Rationale: Cardiac myosin binding protein-C (cMyBP-C) is heavily phosphorylated to regulate normal cardiac function under basal conditions. However, its phosphorylation level is significantly decreased in patients with heart failure and atrial fibrillation. Furthermore, decreased cMyBP-C phosphorylation causes reduced myofilament contractility and decreased calcium sensitivity. The impact of such decreases in cMyBP-C phosphorylation and myofilament calcium sensitivity on the overall calcium handling and potential induction of arrhythmogenesis is not known. Objective: To determine the necessity and sufficiency of cMyBP-C phosphorylation to regulate calcium cycling and contractility at the isolated cardiomyocyte level. Methods and Results: Contractile properties and calcium kinetics were measured in intact cardiomyocytes isolated from 3-month-old, mixed sex, mice expressing phospho-ablated (S273A/S282A/S302A) cMyBP-C (AAA) or phospho-mimetic (S273D/S282D/S302D) cMyBP-C (DDD) and nontransgenic (NTG) control mice.

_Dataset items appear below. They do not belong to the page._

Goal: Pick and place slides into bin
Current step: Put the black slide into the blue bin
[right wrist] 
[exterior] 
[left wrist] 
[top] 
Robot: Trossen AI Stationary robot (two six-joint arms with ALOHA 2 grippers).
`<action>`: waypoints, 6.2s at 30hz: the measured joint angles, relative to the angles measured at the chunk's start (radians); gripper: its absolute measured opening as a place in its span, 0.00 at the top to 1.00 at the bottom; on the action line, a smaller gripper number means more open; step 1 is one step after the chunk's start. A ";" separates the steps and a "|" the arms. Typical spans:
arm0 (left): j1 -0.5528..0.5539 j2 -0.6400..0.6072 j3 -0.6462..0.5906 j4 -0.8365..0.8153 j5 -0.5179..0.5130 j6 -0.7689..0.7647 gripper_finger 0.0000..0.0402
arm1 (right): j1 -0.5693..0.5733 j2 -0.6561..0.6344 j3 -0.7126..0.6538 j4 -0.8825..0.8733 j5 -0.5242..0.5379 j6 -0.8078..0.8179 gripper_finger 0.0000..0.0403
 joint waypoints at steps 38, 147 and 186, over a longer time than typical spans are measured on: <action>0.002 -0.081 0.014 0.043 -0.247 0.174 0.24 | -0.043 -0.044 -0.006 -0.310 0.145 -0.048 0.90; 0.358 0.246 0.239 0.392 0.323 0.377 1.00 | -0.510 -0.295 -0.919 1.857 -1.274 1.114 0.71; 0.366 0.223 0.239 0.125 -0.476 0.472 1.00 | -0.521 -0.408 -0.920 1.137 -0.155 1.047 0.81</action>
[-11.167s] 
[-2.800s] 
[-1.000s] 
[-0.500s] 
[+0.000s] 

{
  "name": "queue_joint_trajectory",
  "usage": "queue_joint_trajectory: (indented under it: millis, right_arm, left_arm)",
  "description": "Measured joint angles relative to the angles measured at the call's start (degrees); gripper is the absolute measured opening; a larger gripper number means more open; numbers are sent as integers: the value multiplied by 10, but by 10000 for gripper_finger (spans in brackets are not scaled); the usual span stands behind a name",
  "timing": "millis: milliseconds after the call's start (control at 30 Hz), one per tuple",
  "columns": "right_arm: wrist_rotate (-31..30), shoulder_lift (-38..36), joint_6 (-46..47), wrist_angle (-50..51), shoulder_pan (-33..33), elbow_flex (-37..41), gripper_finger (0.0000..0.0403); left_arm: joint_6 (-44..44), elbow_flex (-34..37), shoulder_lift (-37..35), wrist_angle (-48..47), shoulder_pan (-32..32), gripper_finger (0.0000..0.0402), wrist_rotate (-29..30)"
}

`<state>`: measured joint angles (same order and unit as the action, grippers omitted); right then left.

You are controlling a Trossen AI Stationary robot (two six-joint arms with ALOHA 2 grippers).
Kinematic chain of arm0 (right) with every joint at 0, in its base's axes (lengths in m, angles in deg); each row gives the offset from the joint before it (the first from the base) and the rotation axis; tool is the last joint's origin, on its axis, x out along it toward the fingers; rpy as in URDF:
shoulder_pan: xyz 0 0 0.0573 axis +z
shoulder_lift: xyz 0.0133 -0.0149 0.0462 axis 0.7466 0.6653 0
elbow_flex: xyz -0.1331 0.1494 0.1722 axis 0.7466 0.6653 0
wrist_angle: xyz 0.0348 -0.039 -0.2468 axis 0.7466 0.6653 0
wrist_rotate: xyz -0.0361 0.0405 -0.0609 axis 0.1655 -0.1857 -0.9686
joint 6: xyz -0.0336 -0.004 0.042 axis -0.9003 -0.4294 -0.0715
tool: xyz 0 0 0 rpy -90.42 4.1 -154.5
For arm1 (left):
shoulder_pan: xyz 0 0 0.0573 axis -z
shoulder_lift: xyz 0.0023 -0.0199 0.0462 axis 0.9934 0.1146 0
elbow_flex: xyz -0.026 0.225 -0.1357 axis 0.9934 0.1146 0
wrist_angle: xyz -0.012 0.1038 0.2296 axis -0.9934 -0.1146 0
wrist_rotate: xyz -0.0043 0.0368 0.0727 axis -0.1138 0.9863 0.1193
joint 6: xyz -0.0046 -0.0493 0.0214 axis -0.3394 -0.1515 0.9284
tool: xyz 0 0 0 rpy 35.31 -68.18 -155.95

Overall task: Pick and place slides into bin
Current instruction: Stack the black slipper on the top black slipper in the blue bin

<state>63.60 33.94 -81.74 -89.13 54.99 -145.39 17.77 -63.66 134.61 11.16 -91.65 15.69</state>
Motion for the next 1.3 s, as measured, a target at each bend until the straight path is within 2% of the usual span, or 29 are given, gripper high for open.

AAA cells displayed a significant decrease in fractional shortening compared to NTG and DDD cells (9.4% vs 12.8% in NTG, and 12.3% in DDD, p<0.0001). Similarly, AAA myocytes demonstrated abnormal calcium kinetics with increased diastolic calcium levels (20%, p<0.001 vs . NTG and DDD) and prolonged decay time of the calcium transient (26%, p<0.01 vs NTG and DDD) when compared with NTG and DDD myocytes. Caffeine-induced calcium release in AAA myocytes indicated no change in SR calcium content, while sodium-calcium exchanger function, assessed as the time constant (τau) of calcium decline, was increased (89%, p<0.01 vs NTG). However, these depressive effects in AAA myocytes were relieved by isoproterenol (100 nmol/L) stimulation. Furthermore, stress conditions (2 Hz + ISO) increased after-contractions in AAA cardiomyocytes (60% in AAA vs 13% in NTG, p<0.001 and 15% in DDD, p<0.001). In addition, preliminary data indicate increased susceptibility of the AAA mice to arrhythmias under stress conditions in vivo. Conclusion: Dephosphorylation of cMyBP-C is sufficient to reduce sarcomere contractility and impair calcium cycling resulting in spontaneous after-contractions and arrhythmias under stress conditions.